The device drivers issue commands and send data using the appropriate PIO or DMA operations. The drivers are responsible for ensuring that any commands and data needed by the device are not overwritten or undelivered.

Finally, once the device is configured, the device will perform the actual request. For example, a NIC will actually transmit the packet onto the network.

Any results/events originating on the device will traverse this chain in reverse: from the device to the driver to the kernel and finally into the user process.

OS Bypass

It is not necessary to go through the kernel to get to a device. It is possible to configure some devices to be accessible directly from user level. This is called operating system bypass. In OS bypass, any memory/registers assigned for use by the device is directly available to a user process.

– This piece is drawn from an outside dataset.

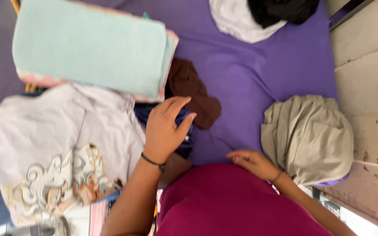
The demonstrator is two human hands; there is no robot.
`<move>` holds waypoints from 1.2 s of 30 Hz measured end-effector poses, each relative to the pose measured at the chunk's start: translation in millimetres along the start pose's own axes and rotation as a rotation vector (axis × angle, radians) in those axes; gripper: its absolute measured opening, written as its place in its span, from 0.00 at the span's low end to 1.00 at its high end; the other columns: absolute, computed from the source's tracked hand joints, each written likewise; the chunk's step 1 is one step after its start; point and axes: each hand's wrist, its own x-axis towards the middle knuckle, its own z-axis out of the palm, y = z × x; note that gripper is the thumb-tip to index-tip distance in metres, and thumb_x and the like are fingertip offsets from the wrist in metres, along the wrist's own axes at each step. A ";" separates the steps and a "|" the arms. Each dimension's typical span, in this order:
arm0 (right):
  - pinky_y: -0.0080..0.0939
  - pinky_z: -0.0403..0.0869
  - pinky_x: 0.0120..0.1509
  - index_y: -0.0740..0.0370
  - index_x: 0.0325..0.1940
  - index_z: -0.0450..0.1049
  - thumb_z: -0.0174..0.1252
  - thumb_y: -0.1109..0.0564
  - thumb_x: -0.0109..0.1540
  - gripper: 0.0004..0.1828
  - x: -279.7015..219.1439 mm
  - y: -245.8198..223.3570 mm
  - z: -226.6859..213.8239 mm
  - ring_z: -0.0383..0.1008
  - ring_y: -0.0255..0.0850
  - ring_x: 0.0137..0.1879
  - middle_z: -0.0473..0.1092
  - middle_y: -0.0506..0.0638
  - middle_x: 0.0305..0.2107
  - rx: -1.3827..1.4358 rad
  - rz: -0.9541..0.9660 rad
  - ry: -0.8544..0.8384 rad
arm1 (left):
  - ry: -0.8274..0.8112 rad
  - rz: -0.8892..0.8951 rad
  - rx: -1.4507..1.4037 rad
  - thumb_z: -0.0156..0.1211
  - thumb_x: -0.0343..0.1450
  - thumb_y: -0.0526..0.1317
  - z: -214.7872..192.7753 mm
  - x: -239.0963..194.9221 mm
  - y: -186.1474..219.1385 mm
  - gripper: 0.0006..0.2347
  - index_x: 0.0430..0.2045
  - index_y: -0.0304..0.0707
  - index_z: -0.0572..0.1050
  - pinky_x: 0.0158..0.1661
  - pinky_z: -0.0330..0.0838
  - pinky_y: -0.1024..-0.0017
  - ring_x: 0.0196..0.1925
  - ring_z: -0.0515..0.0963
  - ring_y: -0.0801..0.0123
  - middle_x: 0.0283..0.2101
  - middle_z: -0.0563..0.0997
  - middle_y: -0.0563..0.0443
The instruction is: Folding various items of laundry including shirts and shorts on a bed.
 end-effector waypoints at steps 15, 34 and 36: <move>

The OS is involved in making the device registers available to the user process on create, but then is out of the way.

Since we don't want to interact with the kernel in order to control the device, we need a user-level driver - basically a library - that the user process links in order to interact with the device. These libraries, like the kernel-level drivers, will usually be provided by the device manufacturers.

The OS has to retain some coarse-grain control. For example, the OS can still enable/disable a device or add permissions to add more processes to use the device. The device must have enough registers so that the OS can map some of them into one or more user processes while still retaining access to a few registers itself so it can interact with the device at a high-level.

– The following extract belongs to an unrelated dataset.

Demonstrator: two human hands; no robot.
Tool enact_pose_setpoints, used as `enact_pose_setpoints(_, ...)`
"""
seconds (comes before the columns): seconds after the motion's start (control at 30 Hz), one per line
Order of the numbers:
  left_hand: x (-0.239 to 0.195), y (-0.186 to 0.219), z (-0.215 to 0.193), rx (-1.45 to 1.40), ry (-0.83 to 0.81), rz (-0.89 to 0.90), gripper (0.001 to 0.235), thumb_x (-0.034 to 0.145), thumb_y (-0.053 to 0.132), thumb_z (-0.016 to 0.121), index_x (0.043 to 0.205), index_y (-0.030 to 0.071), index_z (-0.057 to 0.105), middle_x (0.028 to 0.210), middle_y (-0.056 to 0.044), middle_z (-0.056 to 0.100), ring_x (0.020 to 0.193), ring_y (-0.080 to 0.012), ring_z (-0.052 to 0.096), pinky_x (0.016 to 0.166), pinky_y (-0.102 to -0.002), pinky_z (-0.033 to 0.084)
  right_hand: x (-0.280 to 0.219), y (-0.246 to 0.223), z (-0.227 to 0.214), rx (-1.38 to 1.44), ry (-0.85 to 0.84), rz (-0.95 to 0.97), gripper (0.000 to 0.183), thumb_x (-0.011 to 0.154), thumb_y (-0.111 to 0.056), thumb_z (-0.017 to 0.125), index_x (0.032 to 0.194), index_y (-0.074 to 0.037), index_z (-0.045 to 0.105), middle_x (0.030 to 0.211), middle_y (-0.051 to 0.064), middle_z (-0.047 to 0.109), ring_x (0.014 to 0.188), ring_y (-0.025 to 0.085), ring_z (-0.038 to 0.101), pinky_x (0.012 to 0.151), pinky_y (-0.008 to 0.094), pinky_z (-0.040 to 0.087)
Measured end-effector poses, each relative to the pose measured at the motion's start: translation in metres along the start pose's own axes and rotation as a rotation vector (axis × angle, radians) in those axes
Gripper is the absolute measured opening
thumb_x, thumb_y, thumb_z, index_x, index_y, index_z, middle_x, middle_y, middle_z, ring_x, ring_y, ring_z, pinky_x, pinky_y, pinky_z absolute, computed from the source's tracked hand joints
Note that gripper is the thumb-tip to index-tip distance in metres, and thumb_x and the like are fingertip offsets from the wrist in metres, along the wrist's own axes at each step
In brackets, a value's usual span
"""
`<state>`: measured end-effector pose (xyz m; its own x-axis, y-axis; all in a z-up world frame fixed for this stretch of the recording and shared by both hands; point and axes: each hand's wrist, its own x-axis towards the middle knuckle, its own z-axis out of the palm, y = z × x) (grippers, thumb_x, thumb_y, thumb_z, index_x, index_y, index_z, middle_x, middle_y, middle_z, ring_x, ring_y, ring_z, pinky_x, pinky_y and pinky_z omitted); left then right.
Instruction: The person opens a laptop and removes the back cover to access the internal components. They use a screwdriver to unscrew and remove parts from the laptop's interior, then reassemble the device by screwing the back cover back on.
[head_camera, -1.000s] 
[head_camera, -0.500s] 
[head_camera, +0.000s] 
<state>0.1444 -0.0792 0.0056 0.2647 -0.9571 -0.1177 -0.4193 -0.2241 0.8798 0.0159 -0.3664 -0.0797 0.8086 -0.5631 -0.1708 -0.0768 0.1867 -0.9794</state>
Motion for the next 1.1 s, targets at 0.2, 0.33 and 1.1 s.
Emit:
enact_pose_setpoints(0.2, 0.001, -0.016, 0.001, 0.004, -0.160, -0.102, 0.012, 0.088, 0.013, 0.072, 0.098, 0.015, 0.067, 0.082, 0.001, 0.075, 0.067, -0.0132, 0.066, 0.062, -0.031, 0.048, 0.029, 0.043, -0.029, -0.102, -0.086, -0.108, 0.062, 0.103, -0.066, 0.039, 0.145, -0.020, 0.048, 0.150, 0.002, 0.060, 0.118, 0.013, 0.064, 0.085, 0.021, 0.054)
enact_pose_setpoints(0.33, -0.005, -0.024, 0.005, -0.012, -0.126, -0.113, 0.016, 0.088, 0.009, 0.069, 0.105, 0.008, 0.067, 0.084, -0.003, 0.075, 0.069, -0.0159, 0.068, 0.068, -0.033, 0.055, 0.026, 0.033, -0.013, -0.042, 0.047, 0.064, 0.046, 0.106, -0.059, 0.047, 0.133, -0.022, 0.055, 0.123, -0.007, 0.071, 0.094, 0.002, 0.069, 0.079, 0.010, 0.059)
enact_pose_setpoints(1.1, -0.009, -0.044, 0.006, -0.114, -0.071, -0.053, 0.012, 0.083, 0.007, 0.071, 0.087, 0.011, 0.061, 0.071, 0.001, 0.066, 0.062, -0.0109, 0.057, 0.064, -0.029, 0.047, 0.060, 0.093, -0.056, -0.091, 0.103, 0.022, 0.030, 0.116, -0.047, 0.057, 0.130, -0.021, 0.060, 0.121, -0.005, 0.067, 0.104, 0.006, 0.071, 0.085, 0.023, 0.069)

When the device needs to pass some data to one of the processes interacting with it, the device must figure out which process the data belongs to. The device must perform some protocol functionality in order to demultiplex different chunks of data that belong to different processes. Normally, the kernel performs the demultiplexing, but in OS bypass that responsibility is left to the device itself.

Sync vs. Async Access

When an I/O request is made, the user process typically requires some type of response from the device, even if it just an acknowledgement.

What happens to a user thread once an I/O request is made depends on whether the request was synchronous or asynchronous.

For synchronous operations, the calling thread will block. The OS kernel will place the thread on the corresponding wait queue associated with the device, and thread will eventually become runnable again when the response to its request becomes available.

With asynchronous operations, the thread is allowed to continue as soon as it issues the request. At some later time, the user process can be allowed to check if the response is available. Alternatively, the kernel can notify the process that the operation is complete and that the results are available.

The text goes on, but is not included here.